Your assignment
Look through the data below and work out how many lines hold "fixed"; state only the number.

_ _ _ _

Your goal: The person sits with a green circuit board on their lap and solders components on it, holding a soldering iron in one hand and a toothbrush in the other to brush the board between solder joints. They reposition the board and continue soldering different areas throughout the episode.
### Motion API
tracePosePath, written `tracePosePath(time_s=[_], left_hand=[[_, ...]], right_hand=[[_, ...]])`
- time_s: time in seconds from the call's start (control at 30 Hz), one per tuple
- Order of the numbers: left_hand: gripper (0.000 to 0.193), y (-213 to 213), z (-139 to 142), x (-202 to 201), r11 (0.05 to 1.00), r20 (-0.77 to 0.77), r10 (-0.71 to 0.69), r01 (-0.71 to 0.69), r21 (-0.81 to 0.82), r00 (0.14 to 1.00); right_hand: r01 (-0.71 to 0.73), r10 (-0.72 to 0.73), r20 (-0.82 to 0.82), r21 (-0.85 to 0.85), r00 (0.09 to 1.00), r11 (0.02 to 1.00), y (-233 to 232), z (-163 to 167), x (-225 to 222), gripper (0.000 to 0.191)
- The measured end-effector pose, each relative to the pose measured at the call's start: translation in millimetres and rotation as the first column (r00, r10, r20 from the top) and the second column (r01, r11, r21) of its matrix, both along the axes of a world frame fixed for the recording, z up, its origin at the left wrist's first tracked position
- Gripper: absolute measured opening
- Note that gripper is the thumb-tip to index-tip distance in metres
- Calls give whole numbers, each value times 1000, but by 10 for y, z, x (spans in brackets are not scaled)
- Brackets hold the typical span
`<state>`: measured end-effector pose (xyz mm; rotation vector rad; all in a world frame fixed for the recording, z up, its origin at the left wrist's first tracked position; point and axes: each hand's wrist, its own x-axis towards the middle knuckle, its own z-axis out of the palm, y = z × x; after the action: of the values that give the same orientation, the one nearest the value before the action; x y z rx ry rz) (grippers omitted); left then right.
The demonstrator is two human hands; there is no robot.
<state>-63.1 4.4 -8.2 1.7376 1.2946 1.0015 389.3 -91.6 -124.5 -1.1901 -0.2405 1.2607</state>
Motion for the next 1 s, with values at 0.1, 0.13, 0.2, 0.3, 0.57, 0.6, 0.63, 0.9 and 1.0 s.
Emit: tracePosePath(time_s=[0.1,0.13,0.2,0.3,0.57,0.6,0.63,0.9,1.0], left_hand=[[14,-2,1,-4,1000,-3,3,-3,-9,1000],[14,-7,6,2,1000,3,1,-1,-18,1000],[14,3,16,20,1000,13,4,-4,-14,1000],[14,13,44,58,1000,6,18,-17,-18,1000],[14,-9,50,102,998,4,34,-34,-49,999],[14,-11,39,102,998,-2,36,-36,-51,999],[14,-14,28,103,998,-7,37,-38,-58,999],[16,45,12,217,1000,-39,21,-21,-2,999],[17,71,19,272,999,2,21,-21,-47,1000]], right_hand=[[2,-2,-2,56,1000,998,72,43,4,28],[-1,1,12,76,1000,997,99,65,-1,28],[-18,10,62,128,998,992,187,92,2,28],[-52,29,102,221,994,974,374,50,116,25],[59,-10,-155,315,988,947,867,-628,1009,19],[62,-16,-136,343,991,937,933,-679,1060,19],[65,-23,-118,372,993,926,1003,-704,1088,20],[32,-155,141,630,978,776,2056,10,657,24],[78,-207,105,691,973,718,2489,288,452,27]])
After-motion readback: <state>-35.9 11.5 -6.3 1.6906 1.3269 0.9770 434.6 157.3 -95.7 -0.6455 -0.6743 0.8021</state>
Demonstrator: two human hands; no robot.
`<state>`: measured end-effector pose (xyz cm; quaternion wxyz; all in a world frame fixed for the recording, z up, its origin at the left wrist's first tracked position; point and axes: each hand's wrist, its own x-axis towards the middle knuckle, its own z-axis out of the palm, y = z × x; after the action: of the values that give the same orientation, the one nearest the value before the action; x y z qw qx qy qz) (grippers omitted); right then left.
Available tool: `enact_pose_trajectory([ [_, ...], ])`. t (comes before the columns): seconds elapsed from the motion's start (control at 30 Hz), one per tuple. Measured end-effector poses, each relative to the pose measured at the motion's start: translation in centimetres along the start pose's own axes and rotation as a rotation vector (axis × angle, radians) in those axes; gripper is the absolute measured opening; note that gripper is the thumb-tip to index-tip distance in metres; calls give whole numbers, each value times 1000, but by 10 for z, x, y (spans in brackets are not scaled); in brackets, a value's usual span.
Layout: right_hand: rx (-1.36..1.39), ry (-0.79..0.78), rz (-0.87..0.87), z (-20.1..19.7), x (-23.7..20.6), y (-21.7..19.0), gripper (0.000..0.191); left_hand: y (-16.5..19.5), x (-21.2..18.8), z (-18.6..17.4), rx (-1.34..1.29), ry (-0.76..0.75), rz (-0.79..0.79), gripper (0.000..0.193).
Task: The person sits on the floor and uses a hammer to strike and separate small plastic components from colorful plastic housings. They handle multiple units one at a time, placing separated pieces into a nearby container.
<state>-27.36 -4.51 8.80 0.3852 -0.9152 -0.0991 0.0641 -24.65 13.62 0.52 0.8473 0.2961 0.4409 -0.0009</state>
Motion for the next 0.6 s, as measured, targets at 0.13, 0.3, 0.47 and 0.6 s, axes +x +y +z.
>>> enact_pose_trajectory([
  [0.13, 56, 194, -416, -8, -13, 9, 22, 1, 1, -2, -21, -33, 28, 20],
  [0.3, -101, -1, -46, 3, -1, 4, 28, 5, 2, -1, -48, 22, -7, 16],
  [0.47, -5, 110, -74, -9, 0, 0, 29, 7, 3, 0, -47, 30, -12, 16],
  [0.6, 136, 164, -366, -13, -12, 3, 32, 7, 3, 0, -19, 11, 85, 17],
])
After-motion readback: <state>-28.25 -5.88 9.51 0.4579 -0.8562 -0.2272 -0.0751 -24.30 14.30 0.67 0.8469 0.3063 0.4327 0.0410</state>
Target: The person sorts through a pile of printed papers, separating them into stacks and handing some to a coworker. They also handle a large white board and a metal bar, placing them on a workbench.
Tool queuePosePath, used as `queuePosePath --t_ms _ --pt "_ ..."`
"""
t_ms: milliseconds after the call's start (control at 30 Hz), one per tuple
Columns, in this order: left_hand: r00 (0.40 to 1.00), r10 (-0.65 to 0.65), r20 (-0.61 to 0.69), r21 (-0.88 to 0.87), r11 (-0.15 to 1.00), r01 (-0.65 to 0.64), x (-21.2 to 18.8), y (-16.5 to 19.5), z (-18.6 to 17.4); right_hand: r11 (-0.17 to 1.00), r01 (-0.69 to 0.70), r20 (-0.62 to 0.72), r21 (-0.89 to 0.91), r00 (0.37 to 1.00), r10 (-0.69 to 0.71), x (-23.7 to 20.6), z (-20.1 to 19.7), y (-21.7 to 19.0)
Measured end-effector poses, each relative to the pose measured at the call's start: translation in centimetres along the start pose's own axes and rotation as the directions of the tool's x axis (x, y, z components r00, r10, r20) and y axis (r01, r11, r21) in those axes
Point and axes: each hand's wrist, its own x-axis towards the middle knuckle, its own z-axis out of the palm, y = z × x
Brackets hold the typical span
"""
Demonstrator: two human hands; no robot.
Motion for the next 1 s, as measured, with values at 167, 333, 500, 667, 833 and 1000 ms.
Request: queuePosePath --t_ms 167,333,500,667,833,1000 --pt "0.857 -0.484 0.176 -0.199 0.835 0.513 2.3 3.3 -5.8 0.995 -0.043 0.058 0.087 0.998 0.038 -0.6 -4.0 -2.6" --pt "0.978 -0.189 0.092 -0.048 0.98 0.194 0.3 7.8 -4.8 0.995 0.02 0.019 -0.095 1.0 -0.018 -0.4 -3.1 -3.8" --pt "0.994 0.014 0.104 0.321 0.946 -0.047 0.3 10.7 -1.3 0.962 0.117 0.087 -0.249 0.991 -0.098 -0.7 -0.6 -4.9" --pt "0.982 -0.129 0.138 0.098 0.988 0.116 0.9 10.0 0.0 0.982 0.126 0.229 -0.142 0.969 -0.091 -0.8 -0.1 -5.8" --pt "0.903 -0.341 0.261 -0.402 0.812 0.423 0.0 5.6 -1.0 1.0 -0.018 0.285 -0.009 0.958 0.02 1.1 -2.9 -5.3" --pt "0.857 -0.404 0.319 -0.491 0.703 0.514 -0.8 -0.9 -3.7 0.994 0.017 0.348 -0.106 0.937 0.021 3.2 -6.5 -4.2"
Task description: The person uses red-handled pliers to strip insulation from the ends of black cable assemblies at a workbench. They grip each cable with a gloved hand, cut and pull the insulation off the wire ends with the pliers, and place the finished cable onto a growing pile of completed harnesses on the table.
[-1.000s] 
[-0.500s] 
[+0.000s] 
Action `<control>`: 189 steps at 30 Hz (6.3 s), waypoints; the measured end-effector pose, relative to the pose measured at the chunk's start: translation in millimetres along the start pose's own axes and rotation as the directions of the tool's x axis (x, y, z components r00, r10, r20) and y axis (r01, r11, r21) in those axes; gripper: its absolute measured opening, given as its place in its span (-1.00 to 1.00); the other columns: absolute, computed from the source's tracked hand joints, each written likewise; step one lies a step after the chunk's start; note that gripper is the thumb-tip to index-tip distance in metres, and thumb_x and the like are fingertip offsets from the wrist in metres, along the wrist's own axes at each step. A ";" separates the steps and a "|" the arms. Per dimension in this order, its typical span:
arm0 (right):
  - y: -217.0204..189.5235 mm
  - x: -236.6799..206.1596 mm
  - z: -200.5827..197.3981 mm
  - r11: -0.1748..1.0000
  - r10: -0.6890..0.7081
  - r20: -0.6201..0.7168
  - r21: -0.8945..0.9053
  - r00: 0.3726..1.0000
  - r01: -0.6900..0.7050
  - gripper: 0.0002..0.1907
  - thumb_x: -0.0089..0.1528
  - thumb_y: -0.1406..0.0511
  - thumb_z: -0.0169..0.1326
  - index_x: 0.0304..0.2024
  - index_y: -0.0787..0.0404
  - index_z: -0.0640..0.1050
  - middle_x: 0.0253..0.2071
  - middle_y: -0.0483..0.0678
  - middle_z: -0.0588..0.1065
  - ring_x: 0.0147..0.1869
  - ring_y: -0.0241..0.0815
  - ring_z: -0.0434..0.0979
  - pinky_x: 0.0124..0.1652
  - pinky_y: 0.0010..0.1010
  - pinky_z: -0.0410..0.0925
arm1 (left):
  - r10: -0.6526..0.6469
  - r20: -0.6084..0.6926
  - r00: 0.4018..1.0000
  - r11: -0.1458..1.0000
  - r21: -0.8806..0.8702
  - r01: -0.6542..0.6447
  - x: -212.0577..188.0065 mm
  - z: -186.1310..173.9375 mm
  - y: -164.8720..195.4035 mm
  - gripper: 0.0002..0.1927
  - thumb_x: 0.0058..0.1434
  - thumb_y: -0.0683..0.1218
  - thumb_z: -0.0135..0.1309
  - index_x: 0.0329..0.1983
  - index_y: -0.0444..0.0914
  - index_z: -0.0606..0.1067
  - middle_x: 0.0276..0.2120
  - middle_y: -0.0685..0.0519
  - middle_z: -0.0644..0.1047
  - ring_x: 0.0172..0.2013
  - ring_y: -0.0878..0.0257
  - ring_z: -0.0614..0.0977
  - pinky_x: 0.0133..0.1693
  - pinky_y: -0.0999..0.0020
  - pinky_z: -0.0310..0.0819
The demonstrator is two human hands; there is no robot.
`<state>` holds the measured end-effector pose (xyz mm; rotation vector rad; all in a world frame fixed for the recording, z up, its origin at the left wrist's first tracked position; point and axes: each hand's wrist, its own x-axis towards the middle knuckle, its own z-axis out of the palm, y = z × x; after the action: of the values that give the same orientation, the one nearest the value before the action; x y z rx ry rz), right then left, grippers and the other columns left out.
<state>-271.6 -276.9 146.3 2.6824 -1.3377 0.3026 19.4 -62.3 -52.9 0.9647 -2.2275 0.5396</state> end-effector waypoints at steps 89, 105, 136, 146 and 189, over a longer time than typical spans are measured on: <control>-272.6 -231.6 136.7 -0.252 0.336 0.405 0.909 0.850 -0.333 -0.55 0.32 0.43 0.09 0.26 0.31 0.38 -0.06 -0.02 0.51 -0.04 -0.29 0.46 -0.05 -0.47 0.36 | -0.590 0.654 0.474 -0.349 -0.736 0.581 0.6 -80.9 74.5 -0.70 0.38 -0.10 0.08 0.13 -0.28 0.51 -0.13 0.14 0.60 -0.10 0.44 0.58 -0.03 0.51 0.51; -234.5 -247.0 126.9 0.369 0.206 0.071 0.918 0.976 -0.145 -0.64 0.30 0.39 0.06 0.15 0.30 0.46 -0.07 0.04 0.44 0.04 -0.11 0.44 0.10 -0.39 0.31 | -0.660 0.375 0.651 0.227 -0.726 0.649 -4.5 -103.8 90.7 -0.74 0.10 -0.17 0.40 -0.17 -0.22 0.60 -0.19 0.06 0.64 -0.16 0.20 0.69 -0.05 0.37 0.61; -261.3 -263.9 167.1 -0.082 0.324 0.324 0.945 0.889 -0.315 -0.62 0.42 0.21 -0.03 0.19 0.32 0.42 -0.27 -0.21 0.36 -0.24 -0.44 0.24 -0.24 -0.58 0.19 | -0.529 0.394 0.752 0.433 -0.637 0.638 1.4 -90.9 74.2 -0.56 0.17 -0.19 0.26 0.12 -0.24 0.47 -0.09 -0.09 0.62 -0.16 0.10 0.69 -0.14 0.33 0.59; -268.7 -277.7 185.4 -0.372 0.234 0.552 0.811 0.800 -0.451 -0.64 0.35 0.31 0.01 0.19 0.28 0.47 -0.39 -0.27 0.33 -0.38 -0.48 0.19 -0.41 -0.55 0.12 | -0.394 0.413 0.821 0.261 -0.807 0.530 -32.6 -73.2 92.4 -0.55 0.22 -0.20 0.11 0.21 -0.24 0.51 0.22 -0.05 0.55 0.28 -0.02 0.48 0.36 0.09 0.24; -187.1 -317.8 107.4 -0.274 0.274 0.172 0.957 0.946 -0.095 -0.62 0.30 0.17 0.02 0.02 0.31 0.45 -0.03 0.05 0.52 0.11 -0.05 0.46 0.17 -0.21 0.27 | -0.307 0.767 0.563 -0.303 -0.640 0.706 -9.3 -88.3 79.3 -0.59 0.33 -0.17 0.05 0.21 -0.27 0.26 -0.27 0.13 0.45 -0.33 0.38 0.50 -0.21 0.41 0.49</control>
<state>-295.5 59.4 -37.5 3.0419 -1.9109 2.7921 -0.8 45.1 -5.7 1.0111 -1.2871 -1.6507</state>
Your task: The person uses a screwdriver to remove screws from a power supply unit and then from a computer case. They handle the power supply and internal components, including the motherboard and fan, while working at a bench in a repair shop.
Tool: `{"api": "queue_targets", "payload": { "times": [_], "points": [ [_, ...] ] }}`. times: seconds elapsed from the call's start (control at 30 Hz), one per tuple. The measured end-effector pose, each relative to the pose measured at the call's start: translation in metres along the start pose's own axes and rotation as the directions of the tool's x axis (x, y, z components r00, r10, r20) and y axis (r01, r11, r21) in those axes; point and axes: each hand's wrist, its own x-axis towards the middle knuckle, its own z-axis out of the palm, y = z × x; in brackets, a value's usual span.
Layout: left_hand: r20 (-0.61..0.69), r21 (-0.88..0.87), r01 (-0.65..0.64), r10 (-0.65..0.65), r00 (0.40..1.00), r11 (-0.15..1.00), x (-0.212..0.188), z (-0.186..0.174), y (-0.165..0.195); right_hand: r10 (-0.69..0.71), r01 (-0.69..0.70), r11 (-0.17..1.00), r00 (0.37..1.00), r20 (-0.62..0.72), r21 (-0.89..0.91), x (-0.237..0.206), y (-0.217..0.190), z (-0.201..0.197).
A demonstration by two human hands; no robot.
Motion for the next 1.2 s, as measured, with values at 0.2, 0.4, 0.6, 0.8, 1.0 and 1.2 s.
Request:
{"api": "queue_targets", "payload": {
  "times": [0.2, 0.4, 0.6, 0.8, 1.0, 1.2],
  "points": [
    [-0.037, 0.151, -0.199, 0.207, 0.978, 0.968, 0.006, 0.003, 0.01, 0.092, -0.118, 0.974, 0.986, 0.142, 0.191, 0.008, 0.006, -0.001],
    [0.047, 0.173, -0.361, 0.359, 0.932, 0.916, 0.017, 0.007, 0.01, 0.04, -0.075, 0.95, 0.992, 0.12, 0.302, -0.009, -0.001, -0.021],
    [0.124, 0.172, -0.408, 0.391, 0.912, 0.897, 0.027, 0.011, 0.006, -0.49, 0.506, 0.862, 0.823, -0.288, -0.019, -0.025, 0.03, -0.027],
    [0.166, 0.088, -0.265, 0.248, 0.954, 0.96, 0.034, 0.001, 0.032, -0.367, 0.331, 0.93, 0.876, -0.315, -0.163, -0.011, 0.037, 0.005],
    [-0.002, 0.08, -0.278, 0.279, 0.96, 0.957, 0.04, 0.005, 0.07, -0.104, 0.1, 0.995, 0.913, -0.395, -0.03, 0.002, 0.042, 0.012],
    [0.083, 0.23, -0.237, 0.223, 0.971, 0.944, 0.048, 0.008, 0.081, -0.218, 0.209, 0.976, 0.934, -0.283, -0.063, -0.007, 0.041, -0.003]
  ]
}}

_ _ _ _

Solution to this task
4